We obtained the methylomic profiles of the endometrial tissues in the adenomyosis (n = 5) and control (n = 2) groups on a Methylation 450K BeadChip array (Illumina, Inc., San Diego, CA, USA) (Table S1). An equal amount of endometrial DNA from each individual with adenomyosis and each control was used to create two pooled DNA samples. For the differentially methylated genes (DMGs), a between-group difference of ≥10% in the mean β values for the methylation status for each probe was allowed. Each probe detected the methylation level of a CpG site.

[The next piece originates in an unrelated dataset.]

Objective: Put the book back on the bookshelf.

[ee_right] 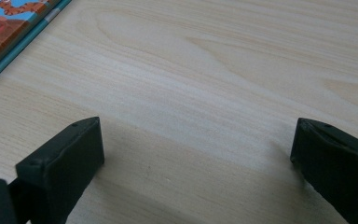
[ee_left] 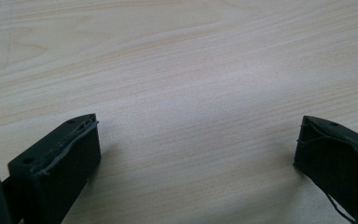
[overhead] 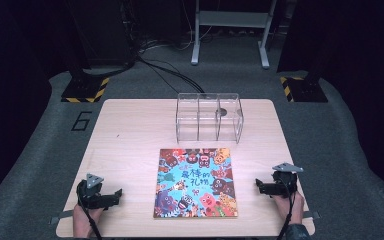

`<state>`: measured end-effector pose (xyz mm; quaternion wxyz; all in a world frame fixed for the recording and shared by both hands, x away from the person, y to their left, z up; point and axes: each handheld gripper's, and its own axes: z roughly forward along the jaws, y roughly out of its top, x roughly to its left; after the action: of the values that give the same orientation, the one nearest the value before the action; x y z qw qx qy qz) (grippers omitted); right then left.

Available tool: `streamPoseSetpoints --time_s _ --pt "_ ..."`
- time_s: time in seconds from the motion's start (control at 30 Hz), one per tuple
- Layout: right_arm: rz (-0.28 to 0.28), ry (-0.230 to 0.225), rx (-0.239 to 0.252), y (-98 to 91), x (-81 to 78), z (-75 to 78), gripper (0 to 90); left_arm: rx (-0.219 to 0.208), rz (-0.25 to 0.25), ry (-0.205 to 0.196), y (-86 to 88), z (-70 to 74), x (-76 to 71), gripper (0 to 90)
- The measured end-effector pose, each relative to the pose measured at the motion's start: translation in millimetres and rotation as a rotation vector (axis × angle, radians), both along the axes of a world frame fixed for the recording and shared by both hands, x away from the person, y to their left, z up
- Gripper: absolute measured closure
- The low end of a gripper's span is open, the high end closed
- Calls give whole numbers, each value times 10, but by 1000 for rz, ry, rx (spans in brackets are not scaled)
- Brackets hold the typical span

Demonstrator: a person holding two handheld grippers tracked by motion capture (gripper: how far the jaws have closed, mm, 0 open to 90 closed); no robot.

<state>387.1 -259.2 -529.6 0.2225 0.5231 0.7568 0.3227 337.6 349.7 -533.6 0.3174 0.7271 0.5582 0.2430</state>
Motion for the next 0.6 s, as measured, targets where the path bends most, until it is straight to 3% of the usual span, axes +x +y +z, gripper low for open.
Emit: streamPoseSetpoints --time_s 0.27,0.4,0.6 --pt "-4 -6 5 12 9 -4 7 2 -2 1 2 1 0 1" --pt "3 21 9 23 17 9 0 2 -2 1 2 2 0 1" --pt "28 23 21 22 14 23 0 2 -2 2 2 2 1 1"
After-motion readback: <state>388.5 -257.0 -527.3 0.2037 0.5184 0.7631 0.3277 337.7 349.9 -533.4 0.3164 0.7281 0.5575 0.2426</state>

We focused on the CpG sites located closest (≤2000 bp) to the transcriptional start sites (TSSs) of the coding genes, including ≤2 single nucleotide polymorphisms of the probes and excluding CpG sites on the sex chromosome. If a gene had more than one differentially methylated probe, we selected the maximum differential level.

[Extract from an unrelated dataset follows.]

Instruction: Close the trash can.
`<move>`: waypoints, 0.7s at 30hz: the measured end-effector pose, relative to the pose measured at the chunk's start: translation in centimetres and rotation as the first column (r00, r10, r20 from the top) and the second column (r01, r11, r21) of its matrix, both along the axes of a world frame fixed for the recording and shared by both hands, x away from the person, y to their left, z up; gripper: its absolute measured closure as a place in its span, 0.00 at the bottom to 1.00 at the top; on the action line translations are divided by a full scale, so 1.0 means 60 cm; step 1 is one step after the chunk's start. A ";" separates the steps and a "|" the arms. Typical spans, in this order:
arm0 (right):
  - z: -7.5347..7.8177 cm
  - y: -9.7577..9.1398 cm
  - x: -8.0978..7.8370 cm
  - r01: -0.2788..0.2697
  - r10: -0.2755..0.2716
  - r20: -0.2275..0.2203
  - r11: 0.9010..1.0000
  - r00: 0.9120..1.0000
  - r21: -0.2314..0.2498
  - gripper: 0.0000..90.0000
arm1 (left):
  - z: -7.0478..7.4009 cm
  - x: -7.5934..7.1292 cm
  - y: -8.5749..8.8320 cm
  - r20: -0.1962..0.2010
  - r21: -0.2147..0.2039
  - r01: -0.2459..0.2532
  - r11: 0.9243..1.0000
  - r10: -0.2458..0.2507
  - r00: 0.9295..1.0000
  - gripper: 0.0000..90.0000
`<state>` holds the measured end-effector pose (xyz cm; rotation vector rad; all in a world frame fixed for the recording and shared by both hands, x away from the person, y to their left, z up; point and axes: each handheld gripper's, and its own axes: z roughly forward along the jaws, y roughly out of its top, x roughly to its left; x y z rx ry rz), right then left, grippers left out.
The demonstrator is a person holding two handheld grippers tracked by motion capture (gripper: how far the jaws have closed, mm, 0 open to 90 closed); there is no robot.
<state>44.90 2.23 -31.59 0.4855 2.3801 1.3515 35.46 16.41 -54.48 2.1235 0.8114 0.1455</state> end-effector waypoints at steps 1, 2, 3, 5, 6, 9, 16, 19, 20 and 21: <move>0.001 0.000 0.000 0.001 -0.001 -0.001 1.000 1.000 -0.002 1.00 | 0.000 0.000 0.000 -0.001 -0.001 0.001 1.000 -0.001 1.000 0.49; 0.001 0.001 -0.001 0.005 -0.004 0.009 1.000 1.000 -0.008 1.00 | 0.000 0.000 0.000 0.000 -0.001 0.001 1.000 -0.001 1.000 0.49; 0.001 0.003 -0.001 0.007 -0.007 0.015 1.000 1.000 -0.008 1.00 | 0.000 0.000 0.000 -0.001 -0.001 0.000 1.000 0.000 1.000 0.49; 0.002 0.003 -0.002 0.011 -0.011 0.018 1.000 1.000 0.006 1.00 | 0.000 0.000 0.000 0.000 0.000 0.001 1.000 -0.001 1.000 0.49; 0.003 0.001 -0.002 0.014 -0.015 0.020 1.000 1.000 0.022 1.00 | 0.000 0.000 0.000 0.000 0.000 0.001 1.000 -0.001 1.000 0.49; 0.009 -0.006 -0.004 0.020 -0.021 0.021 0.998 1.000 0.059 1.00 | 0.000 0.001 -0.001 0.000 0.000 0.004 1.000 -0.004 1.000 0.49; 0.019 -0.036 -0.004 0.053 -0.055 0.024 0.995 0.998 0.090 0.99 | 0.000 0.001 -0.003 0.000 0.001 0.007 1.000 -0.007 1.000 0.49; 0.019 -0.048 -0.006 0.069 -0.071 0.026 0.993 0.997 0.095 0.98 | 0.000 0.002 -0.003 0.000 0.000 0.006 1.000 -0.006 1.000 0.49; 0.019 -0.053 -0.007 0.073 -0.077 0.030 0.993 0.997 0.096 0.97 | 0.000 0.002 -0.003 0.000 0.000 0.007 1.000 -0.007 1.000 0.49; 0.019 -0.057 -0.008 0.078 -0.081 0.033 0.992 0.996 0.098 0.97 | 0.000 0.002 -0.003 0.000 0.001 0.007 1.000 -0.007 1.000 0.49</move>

We integrated the transcriptomic profiles of the eutopic endometrium from women with adenomyosis (n = 3) and without (n = 5); the samples were flash-frozen in liquid nitrogen, and the RNA was extracted and transcribed into cDNA and amplified, which was analyzed with the Human Gene 1.0 ST Array (Affymetrix, Santa Clara, CA, USA); records were retrieved from the Gene Expression Omnibus, and assessed with respect to GSE78851 [33]. The significant differential gene expression allowed for ≥1.5-fold changes in the quantified expression level, with a p value of ≤0.05 as per the two-tailed Student’s t-test and excluding the sites on the sex chromosome. We focused on highly DMGs with low gene expression and lowly DMGs with high gene expression.

4.4. Functional Enrichment Analysis

To study selected genes at a functional level, functional enrichment analysis was performed using the online biological tool Database for annotation, visualization, and integrated discovery (DAVID version 6.8; https://david.ncifcrf.gov/; accessed on 22 November 2019) [34] (Table S2). DAVID has been extensively used to identify biological processes of gene ontology involving a given list of genes. In the present study, enriched terms with more than two genes and a modified Fisher’s exact p-value of <0.05 were considered statistically significant.

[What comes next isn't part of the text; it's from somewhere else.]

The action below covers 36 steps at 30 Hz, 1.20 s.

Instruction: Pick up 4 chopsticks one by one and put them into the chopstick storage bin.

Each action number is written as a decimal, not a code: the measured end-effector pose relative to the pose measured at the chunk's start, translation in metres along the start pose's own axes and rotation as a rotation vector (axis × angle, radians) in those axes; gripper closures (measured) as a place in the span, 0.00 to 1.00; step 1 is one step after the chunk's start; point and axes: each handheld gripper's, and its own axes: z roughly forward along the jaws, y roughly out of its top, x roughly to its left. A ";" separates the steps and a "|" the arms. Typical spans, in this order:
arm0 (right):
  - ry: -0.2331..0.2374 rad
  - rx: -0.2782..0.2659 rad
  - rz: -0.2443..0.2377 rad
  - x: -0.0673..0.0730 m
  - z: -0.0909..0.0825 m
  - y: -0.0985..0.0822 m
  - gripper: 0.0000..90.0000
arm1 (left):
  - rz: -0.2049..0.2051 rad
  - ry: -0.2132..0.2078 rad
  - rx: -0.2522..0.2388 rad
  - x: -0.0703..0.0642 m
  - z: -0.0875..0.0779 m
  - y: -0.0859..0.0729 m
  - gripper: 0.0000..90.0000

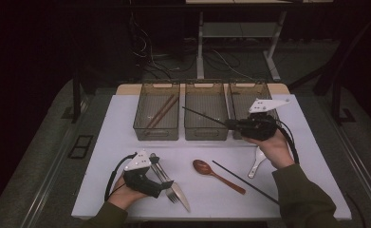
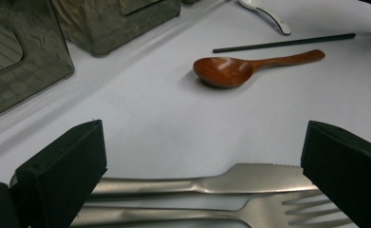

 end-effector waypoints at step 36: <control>-0.021 0.044 0.052 0.000 0.118 0.061 0.95 | 0.030 -0.019 0.003 -0.004 0.004 0.003 0.01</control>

4.5. Immunohistochemistry Staining

To evaluate the protein expression in the endometrium in the patients with adenomyosis and controls, we performed immunohistochemistry (IHC) staining in paraffin-embedded sections. The samples were evaluated for potassium ion proteins by using rabbit polyclonal antibodies to KCNA6 (1:200 dilution, PA5-53163, Thermo Fisher Scientific, Waltham, MA, USA), KCNK9 (1:100 dilution, PA5-41044, Thermo Fisher Scientific, Waltham, MA, USA), PAX8 (MRQ-50, MilliporeSigma, Darmstadt, Germany), and WNT5A (1:1200 dilution, LS-B3859, LSBio, Seattle, WA, USA). The expressed levels of KCNA6 and KCNK9 were scored by two pathologists, and the expression score was calculated as the product of the intensity and area of positively stained cells. The intensity was scored as 0 (no staining), 1 (weak), 2 (moderate), or 3 (strong). The area of positively stained cells was scored from 0% (<10% of counted cells) to 100% (all positive). We calculated the H-score by multiplying the intensity by the total percentage of the stained area.

4.6. Statistical Analysis

The Kruskal–Wallis test was used to identify differences in the methylation level between two categories, and the post hoc rank-sum test was then performed. Significant differences were assessed using a two-tailed p-value of ≤0.05. All the analyses were performed and plots obtained using MedCalc (version 17, Acacialaan 22, 8400 Ostend, Belgium).

5. Conclusions

This is the first study to report the association of KCNK9 with adenomyosis. KCNK9 was demethylated and highly expressed in the eutopic and ectopic endometria in adenomyosis, which indicates a new field of adenomyosis research. A nonhormonal KCNK9-targeting therapy may hold therapeutic promise. Clinical trials on KCNK9-targeting therapy for symptomatic adenomyosis are warranted.